▶ Work instructions: From the first line of the records through the line containing "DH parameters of", retype every line exactly and nothing else.

Recorded data
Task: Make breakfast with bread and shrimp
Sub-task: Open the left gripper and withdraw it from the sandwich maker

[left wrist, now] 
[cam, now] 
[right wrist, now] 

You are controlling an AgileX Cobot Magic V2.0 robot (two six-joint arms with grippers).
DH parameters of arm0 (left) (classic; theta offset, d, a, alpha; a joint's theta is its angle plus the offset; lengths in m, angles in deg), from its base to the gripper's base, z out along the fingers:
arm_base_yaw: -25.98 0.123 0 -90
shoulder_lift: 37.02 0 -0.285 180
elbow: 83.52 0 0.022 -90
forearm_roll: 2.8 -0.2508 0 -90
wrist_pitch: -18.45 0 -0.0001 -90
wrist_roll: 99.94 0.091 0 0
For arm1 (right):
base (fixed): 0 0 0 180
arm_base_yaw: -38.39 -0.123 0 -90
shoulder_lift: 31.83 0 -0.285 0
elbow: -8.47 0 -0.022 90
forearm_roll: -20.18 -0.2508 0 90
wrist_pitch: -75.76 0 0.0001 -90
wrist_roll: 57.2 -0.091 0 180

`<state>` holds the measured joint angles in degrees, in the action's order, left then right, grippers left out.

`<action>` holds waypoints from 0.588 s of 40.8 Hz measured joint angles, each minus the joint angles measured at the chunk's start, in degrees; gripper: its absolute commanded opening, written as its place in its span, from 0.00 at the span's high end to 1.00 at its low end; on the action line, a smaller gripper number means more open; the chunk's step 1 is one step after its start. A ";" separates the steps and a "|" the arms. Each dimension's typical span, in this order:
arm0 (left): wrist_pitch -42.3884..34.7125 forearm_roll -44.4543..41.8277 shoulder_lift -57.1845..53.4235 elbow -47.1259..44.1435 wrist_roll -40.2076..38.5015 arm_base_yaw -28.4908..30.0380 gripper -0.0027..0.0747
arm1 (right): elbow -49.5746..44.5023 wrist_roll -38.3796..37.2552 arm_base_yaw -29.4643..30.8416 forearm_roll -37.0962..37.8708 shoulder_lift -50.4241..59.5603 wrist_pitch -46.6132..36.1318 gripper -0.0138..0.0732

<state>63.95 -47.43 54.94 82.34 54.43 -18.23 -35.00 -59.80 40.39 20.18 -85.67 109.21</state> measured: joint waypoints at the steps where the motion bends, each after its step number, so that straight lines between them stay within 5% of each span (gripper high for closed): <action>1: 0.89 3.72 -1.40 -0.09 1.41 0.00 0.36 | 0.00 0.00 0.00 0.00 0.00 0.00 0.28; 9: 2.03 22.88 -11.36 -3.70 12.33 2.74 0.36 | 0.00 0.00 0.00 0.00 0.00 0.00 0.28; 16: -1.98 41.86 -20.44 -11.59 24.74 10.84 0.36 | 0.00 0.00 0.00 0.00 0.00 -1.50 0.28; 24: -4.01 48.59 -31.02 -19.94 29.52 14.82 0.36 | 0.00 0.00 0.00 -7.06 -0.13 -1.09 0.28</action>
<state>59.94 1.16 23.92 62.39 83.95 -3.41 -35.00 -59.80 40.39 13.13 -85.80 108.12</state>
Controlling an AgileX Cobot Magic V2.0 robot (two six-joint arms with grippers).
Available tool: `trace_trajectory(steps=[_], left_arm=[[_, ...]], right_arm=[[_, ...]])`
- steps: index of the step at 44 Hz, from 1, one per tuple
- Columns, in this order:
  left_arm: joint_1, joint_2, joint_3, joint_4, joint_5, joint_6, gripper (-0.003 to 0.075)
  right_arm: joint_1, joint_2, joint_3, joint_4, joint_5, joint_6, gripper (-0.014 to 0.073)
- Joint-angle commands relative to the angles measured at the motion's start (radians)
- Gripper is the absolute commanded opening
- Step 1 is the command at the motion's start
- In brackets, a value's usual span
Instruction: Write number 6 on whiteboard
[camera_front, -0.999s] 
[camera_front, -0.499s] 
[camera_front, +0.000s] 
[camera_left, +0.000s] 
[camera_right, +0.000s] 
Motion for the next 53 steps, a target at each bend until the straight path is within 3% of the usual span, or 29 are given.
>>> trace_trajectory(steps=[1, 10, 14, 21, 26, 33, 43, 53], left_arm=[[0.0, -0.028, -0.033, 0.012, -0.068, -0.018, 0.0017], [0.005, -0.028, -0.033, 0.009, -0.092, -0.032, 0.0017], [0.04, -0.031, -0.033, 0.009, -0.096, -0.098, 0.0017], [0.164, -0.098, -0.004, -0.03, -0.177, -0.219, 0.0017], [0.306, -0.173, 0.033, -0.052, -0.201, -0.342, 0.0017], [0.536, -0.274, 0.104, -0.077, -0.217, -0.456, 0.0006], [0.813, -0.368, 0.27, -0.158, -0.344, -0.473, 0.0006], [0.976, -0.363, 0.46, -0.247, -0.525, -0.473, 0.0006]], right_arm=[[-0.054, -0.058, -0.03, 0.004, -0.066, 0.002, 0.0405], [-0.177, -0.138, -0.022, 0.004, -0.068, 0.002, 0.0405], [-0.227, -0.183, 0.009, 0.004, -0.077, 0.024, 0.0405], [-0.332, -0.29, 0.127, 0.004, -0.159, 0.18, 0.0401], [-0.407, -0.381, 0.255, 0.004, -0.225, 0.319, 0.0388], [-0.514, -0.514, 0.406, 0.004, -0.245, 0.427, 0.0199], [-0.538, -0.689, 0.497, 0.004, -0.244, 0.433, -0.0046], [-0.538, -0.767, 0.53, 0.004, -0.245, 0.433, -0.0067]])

▶ Response to the exercise:
Task: Make breakfast with bread and shrimp
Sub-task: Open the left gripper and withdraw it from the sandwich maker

[left wrist, now] 
[cam, now] 
[right wrist, now] 

You are controlling an AgileX Cobot Magic V2.0 robot (two six-joint arms with grippers).
DH parameters of arm0 (left) (classic; theta offset, d, a, alpha; a joint's theta is its angle plus the offset; lengths in m, angles in deg), from its base to the gripper's base, z out along the fingers:

No further answer will be given.